By David Poland poland@moviecitynews.com
Has The Bruno Basher Outed Himself?
Richard Day is quoted in a Movieline EXCLUSIVE today, sounding an awful lot like the phantom e-mailer who got both Sharon Waxman and Nikki Finke to launch hyperbolic competing hypefests about Bruno’s “gay problem.”
In fact, Movieline (and others, including me) mocked the dueling drooling when it happened.
But today, using his real name, Richard Day hits some of the same notes, including the shrill argument that “the film has not been screened for a large number of gays” and that “the reaction from gays has been almost uniformly one of alarm.”
The film has been shown to GLAAD and widely screened for hetero and homo sexuals in the industry alike. There has been little alarm since.

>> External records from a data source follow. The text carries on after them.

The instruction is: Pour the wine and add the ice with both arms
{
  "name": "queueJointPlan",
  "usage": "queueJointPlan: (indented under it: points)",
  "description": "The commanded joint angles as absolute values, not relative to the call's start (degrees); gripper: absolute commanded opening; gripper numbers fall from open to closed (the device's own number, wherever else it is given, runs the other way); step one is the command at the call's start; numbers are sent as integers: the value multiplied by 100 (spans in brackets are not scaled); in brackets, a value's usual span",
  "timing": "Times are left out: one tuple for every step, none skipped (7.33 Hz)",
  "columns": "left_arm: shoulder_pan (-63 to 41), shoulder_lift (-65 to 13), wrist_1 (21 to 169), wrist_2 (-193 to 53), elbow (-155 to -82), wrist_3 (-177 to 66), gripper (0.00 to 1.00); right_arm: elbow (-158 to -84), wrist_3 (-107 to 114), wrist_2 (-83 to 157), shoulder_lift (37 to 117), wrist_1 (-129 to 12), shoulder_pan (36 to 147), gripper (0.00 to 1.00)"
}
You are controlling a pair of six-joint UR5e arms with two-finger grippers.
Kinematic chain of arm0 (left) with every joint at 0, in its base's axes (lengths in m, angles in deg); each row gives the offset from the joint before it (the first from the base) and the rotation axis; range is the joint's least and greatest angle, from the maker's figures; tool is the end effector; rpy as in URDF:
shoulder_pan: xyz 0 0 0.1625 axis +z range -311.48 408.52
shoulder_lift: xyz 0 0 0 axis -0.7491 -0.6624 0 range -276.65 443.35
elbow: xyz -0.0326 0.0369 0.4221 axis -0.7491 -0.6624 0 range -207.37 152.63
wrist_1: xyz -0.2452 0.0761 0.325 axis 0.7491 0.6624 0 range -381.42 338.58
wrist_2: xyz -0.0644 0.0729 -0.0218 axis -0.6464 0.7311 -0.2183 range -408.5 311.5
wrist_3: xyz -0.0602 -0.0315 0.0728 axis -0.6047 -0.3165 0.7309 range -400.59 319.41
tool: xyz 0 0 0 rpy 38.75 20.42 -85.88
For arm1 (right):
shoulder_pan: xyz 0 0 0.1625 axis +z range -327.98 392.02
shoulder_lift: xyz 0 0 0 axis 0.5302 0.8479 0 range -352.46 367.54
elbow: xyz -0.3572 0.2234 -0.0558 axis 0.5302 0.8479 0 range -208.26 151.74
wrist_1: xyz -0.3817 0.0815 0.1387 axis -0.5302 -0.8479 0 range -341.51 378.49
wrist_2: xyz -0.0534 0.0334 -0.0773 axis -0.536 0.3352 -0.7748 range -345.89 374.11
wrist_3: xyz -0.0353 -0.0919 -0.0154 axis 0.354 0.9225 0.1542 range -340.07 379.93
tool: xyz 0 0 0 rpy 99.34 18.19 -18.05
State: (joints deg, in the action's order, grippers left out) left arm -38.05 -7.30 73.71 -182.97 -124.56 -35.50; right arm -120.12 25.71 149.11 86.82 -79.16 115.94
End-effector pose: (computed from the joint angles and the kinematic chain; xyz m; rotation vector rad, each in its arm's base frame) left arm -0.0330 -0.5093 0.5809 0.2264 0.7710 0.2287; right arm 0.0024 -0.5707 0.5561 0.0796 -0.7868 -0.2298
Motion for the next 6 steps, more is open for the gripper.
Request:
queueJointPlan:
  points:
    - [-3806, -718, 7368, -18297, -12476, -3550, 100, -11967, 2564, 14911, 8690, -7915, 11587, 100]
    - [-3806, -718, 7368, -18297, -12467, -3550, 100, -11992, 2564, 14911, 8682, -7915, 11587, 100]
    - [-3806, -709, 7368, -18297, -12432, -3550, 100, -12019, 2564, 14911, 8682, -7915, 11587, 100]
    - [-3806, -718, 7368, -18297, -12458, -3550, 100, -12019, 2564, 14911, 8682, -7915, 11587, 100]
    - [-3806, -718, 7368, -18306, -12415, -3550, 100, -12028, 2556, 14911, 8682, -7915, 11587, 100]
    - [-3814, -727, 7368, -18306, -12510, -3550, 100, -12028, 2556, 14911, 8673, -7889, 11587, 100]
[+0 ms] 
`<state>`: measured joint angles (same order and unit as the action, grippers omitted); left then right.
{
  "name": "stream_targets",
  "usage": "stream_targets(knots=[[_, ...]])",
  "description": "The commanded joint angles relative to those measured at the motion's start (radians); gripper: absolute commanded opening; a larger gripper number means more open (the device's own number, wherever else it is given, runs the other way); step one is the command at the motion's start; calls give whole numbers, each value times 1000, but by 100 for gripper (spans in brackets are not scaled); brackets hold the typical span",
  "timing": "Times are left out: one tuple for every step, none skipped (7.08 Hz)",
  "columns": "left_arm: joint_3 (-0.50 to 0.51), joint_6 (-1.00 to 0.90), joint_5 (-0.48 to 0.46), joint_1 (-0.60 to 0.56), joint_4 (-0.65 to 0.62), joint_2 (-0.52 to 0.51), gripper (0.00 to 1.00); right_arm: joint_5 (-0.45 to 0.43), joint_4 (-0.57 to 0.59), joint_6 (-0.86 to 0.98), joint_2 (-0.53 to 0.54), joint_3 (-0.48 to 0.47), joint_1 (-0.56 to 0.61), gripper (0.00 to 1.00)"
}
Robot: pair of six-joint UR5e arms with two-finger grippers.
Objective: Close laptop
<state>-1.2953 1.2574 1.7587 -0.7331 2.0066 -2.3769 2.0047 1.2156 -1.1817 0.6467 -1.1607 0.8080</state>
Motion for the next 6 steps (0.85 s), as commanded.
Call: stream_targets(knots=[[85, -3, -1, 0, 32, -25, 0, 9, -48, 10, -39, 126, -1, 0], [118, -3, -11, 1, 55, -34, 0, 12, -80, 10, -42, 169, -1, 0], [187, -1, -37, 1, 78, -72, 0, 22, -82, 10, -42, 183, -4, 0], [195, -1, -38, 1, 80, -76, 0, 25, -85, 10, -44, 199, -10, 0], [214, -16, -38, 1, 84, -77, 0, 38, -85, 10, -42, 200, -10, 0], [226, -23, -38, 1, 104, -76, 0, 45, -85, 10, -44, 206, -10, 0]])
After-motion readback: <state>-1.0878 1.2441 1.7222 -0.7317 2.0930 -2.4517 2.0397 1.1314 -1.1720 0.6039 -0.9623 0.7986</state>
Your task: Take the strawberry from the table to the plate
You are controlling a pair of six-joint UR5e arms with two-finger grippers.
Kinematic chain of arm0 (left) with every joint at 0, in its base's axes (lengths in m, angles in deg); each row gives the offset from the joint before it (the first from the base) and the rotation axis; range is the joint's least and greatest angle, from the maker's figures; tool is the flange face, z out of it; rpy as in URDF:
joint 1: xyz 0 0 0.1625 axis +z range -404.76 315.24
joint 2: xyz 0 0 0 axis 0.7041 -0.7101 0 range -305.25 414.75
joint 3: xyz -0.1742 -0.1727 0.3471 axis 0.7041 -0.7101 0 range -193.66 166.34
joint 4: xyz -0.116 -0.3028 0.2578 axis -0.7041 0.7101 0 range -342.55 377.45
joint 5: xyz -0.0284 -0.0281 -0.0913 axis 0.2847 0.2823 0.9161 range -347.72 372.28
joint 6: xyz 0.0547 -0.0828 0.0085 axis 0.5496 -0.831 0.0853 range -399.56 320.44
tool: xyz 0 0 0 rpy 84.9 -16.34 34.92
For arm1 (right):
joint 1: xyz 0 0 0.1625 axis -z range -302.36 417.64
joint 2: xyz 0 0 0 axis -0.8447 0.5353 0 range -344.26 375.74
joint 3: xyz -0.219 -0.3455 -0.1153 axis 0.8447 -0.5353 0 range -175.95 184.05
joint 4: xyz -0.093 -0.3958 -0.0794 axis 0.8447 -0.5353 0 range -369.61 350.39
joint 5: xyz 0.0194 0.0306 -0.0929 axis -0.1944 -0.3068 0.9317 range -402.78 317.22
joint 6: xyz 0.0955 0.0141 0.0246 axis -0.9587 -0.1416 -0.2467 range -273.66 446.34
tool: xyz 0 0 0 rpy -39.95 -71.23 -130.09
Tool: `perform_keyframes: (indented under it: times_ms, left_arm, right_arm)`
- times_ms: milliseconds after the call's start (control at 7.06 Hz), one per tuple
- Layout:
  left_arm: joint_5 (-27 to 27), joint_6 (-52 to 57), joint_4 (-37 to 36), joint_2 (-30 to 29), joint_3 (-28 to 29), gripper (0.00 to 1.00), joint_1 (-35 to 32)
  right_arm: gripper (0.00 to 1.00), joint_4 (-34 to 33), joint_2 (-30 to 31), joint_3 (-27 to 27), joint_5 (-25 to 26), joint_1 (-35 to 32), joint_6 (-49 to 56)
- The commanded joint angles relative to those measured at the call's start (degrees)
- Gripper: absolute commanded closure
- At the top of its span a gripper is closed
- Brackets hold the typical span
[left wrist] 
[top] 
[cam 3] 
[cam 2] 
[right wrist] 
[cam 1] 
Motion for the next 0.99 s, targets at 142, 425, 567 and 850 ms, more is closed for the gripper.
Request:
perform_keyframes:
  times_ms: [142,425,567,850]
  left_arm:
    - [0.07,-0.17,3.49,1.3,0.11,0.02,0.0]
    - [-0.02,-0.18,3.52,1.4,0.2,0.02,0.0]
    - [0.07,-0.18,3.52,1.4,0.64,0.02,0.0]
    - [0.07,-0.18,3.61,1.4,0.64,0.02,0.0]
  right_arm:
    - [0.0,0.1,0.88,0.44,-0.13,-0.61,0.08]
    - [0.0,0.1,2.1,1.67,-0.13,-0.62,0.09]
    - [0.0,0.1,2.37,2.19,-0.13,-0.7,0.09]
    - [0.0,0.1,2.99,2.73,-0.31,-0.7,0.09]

Not coming up much anywhere is also the fact that there is what would be an NC-17 version of the film that was screened for international exhibitors that was considered by most to be much more shocking than the final version… though not on the basis of gay content.
Day’s quotes today sound like the continuing story of someone with an ax to grind, whose first efforts didn’t take. Movieline oversells the story in its headline, suggesting a dramatically different ending to the film, when in fact, the difference, according to the angry accuser, is basically that the earlier version further extends the gay bashing that still happens in the film to a physical injury. The fact that the passive sidekick of Bruno would be victimized and take it without anger is hardly outside of the overall theme of the film nor does it seem to further anything about the gay elements of the film. They picked a gentler ending. But the joke was the guy who would get himself beat up for his employer who repeatedly treats him like shit, not that a gay man was bashed.
How bitter is Day that no one but him seems to be enraged by this film?